Over the next few months, the divisions between Silberberg and her fellow council members started to become more and more apparent. In February 2016, ARHA sought a rezoning and master plan amendment for their Ramsey Homes project, but asked for a deferral on the project’s special use permit. The vote required a supermajority, but both Silberberg and Councilman Paul Smedberg voted against it. However, three days later at a City Council meeting, Smedberg reversed his decision. The amendments had their supermajority, with Silberberg being the lone opposition. When Silberberg criticized City Attorney James Banks for not sharing that Smedberg was going to make a motion to rescind, Wilson questioned Silberberg’s leadership and “decency” for attacking a member of city staff in public.
In January 2017, Wilson put forward a proposal to limit the number of public speakers at the start of a public hearing to 12. All others would be pushed to the end of the meeting. Wilson said the shift was intended to benefit speakers on docketed items, but Silberberg attacked the proposal as draconian and arbitrary. In another 6-1 vote, the council supported Wilson.
The disagreements have ranged in nature from differences in general policy to sharp outbursts and insults. Most recently, Wilson scoffed at a comment made by Silberberg, drawing a quick back-and-forth between the two parties.
“It’s an interesting dynamic on the council. Watching the conversations gives a good insight on where the tension is,” said Wilson. “There is a tension there. That’s what makes this all interesting.”
And yet, Wilson said the while there is substantial conflict on the dais, it’s not as much as was predicted after Silberberg was elected. During Mayor William Euille’s term, Silberberg had often expressed similar disagreements over development issues.
“Certainly on some development issues, [we’ve] had a divide,” said Wilson. “I don’t think it’s as much as people predicted. Remember talking to [people] back in November that it would be constantly 6-1 votes. But when there’s a different viewpoint, it reflects that. That is not a new thing. There are two different visions. The six of us feel that we need to feel a chart a path forward.”
But Silberberg sees her election by the citizens as a mandate to protect Alexandria’s citizens and its historic character. Much of her campaign two years ago had centered around protecting residents from onerous development — along the waterfront in particular. For Silberberg, the battle over the budget has been another manifestation of this ongoing mission to protect the citizens of Alexandria.
“The people elected me for my judgment,” said Silberberg. “I believe strongly in the budget that Jinks put forward.

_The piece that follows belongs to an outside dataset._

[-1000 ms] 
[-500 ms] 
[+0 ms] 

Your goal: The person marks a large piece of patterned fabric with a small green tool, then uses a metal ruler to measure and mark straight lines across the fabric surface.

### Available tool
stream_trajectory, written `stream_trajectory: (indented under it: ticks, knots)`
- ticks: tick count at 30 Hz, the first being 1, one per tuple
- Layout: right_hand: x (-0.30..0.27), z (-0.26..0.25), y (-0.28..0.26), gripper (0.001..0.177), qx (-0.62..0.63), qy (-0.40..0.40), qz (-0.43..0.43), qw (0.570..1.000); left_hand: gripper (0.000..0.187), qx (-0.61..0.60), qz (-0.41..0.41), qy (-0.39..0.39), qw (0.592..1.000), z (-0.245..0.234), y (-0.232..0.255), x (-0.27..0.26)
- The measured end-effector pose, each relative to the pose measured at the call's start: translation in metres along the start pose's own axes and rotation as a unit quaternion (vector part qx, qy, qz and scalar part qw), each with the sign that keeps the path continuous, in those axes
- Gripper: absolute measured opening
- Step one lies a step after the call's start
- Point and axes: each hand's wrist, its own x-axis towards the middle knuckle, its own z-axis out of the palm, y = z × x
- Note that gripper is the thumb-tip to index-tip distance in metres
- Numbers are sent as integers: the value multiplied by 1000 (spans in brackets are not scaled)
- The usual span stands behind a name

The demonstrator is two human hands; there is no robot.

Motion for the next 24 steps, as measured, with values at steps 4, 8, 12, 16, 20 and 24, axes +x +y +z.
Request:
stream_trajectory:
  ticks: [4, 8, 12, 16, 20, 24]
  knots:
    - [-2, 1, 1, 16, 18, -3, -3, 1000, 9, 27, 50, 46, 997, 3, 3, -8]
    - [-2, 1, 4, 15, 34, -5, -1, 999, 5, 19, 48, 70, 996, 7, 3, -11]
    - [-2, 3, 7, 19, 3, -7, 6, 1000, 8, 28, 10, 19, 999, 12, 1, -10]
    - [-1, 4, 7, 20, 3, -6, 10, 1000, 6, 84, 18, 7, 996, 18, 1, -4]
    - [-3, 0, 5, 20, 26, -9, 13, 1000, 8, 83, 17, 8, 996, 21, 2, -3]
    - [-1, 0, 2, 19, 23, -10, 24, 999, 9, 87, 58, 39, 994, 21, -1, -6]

This is too much.”
Without naming specific members of the council, Silberberg also said there had been outbursts from other members of the council but said that, in council discussions, she would follow Senatorial procedure and would try to take the “high road.”

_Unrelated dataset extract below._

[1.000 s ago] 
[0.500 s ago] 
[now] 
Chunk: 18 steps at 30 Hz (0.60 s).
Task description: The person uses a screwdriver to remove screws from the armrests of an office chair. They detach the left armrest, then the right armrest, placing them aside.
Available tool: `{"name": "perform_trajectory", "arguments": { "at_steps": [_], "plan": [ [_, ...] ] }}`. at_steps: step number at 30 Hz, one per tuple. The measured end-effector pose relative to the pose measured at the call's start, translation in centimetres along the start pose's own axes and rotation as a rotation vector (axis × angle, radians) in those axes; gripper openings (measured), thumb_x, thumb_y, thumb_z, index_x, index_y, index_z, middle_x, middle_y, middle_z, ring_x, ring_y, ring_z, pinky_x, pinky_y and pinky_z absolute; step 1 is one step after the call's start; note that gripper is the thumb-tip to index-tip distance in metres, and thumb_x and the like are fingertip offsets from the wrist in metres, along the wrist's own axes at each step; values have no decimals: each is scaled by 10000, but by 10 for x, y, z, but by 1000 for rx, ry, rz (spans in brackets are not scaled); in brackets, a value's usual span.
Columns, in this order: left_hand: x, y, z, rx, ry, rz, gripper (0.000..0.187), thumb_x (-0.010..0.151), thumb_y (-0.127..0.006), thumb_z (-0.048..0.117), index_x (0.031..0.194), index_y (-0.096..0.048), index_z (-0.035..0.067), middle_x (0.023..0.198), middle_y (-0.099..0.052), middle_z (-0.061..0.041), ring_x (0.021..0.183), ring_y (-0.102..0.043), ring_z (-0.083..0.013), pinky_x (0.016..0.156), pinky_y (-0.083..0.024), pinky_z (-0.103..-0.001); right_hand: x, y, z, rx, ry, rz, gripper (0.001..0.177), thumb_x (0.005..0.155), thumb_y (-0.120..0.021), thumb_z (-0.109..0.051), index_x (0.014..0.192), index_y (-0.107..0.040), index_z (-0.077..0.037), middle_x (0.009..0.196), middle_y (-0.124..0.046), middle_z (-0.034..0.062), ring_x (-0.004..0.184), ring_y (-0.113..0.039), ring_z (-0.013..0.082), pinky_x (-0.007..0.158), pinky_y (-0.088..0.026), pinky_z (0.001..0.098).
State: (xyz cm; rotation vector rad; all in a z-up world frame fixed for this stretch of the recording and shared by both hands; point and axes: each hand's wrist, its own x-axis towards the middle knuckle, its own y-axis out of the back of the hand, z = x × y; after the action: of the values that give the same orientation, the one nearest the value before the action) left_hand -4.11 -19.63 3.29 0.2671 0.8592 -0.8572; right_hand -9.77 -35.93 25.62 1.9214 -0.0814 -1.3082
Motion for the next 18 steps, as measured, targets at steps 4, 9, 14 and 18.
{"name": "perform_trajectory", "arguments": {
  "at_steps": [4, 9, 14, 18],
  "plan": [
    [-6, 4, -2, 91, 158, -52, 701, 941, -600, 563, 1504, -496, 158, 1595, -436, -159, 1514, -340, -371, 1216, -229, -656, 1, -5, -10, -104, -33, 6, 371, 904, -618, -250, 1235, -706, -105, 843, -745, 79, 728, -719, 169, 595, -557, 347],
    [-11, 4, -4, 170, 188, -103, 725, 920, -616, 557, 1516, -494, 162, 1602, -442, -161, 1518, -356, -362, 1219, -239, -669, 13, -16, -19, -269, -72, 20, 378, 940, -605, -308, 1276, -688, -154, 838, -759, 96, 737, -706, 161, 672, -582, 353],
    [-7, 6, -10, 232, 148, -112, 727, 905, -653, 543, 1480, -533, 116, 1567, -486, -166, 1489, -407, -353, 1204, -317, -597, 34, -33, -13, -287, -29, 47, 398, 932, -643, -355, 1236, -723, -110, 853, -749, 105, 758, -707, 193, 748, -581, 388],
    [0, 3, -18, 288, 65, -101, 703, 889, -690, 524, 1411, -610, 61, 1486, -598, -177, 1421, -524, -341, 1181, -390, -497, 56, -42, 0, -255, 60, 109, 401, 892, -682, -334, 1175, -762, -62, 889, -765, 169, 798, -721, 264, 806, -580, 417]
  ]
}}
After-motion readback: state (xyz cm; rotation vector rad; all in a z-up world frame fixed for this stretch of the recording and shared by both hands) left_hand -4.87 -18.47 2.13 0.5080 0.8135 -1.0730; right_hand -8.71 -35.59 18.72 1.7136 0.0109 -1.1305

Frank Shafroth, director of the Center for State and Local Leadership at George Mason University, said the conflict is between addressing long-term challenges vs the desires of local citizens.

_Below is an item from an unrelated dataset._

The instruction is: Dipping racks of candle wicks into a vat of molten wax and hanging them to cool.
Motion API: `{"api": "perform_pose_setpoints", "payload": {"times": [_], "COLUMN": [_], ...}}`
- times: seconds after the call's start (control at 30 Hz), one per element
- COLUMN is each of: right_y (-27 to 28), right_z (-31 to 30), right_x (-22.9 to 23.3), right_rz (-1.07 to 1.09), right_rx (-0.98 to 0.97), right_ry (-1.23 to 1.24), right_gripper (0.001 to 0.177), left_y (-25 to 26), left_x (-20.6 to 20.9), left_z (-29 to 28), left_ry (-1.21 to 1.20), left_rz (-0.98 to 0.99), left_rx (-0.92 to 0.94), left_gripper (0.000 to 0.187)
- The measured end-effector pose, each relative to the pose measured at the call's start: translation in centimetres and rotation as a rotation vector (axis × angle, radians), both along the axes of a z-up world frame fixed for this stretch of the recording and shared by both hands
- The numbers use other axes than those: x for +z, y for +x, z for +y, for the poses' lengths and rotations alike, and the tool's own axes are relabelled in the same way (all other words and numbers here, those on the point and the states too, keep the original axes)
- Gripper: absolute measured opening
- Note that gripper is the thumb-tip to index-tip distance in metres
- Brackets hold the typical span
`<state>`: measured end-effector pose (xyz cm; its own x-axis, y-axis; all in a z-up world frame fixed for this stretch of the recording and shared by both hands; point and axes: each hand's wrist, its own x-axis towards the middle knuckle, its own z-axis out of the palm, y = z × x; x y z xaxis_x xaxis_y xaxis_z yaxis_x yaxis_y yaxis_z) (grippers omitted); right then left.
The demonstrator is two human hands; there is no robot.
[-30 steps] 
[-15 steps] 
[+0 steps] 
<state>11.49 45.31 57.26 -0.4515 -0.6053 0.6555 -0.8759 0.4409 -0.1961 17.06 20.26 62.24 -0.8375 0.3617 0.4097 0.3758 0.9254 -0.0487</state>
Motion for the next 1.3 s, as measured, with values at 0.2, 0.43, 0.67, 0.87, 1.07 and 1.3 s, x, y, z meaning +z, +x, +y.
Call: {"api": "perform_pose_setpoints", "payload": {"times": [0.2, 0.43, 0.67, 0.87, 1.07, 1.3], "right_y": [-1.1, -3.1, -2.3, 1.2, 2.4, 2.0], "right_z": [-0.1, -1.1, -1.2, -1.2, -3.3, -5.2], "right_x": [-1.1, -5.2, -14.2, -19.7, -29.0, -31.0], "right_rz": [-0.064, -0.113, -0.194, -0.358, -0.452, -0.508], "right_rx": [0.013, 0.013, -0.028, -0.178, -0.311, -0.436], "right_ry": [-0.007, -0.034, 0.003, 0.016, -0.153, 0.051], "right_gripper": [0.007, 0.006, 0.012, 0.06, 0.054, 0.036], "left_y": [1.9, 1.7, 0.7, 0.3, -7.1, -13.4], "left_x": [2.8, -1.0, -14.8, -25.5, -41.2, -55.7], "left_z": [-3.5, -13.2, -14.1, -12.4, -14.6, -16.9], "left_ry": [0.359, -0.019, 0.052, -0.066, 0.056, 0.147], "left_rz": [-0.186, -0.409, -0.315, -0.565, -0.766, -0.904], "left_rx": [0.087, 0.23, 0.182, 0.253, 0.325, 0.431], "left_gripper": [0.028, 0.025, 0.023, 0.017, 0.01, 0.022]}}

“What is going on here is the contrast between members with longer experience in the complexities of fashioning a budget process which attempts to address the city's short and long-term challenges versus the perception that voters want the best of everything--but do not want to pay higher fees or taxes,” said Shafroth. “So, in some sense, I believe the mayor is reflecting her perception of what our fellow citizens and taxpayers would wish for: the council is accepting the very hard choices of governance. I think the mayor, in some sense, believes she is representing the taxpayers … Any mayor would say citizens do not want to pay more taxes. Nor do they want to have cavities. Or potholes. Or traffic, etc. But, of course, they want good schools that are not overcrowded; they want safe neighborhoods; they want those roads plowed right away after it snows, etc. I think every taxpayer in Alexandria recognizes the taxes are a price one pays — it's just that they would like it if someone else paid.”